A 7500 m3 water reservoir with flow baffles has been added to ensure that the temperature differential for cooling water is less than 10°C. Overall, the upgrader requires 118,000 m3/d of cooling water, 26,000 GJ/d of natural gas, 316,000 kWh/d of electricity, and 1800 tonne/d of low, medium, and high-pressure steam. The waste leaving the upgrader will be managed in accordance with AER Directive 58 which sets the waste management requirements for upstream petroleum operations.As per AER D-060 a continuous flare system will be used to mitigate any emergency release of sour gases. This will limit off-lease odour in accordance with D-060 Section 8.8. Additionally, berms around storage tanks will be sized to 110% the capacity of the tank as per AER D-055 to ensure potential spills do not run off-lease.
Safety Considerations
Athabasca bitumen has a naturally high concentration of sulphur. The finished product is a sweet crude oil, with sulphurand hydrogen sulfide being the major by-products of the upgrading process. Due to the sour nature of the facility, all piping and equipment will be full sour specification. Sour service piping in the facility will have a minimum corrosion allowance of 3.0 mm to ensure equipment and piping longevity. This requirement makes 316 stainless-steel rated piping common for this facility in the presence of H2S. Additionally, higher nickel stainless-steel alloys are required for processes that are subject to hydrogen service. This higher alloy stainless helps to prevent critical failures caused by hydrogen cracking. All pressure vessels will have safety devices such as a pressure relief valve, temperature and pressure indicators to mitigate any safety risks with respect to high pressure and temperature. Furthermore, the by-pass for ESD valves will be car-sealed closed in addition to valves being car-sealed open which are directly in the path of a safety relief line such as a PSV.
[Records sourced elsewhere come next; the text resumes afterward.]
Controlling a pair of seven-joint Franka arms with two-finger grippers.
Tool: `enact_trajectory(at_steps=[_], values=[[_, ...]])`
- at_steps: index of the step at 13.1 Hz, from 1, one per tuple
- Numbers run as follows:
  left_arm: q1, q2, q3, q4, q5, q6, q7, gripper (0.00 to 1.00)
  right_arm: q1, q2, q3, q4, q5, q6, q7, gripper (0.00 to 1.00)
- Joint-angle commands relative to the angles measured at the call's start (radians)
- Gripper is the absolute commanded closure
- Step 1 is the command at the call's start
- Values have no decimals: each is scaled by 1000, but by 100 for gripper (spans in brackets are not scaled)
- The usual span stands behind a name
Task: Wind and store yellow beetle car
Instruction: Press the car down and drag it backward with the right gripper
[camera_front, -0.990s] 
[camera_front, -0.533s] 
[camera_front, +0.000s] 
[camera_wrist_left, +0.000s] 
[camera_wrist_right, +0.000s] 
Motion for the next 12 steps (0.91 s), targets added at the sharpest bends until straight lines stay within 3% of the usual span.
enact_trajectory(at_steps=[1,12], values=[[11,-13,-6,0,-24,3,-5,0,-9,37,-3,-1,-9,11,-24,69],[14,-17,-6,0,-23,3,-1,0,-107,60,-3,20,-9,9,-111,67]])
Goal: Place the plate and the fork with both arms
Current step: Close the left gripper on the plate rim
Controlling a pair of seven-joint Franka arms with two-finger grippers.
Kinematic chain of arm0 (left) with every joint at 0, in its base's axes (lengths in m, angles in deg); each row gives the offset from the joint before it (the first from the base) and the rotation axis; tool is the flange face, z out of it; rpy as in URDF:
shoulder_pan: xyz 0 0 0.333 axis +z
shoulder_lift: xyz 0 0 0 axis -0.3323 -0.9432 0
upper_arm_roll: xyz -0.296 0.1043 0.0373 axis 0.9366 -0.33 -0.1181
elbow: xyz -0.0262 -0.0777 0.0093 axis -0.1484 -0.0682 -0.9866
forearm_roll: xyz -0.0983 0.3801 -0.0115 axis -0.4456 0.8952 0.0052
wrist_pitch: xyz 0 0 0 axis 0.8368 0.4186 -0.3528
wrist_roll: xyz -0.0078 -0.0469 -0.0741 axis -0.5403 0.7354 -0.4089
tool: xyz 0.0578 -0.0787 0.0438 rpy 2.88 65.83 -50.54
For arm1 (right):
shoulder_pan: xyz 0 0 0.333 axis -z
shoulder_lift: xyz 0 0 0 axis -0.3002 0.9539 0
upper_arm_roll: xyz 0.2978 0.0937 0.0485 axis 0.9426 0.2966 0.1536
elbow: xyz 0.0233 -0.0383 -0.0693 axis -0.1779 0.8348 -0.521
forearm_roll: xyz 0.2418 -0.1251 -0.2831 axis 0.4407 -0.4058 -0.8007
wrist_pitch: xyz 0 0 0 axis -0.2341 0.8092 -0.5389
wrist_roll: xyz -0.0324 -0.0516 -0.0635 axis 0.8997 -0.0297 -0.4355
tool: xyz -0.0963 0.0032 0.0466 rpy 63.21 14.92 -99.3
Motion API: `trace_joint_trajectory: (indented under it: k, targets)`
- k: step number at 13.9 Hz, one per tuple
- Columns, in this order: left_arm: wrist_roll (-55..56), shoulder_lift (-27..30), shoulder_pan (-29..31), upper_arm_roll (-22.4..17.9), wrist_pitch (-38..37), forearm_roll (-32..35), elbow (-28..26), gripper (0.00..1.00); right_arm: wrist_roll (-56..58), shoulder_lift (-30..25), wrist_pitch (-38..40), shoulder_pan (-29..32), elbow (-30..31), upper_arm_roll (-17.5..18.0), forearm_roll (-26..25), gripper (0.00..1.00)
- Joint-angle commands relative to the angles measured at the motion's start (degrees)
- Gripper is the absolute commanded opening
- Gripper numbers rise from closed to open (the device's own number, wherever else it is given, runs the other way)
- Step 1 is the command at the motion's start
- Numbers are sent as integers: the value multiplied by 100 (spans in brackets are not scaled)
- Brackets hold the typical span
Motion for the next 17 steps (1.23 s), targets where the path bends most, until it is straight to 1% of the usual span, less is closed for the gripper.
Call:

To prevent personnel exposure to H2S and LELs a comprehensive gas detection system will be implemented. All areas of the upgrader will have H2S detection systems which will trigger an alarm at 5 ppm and a shutdown at 10 ppm. Additionally, there will be LEL detection systems with a high alarm at 20% with the shutdown at 40%. The presence of high temperatures and pressure will require additional site-specific precaution and personnel training. All personnel working at the facility will require a minimum of H2S Alive, WHMIS, TDG and CPC/AED level C training. Lastly, a detailed cause and effect LOPA method HAZOP will be performed to determine necessary safeguards, shutdowns, temperature and overpressure protection for the fluidized bed reactor and the diluent recovery unit. This HAZOP method assessed the risk levels of unmitigated scenarios to ensure appropriate safeguards are implemented for operational safety, integrity, and reliability.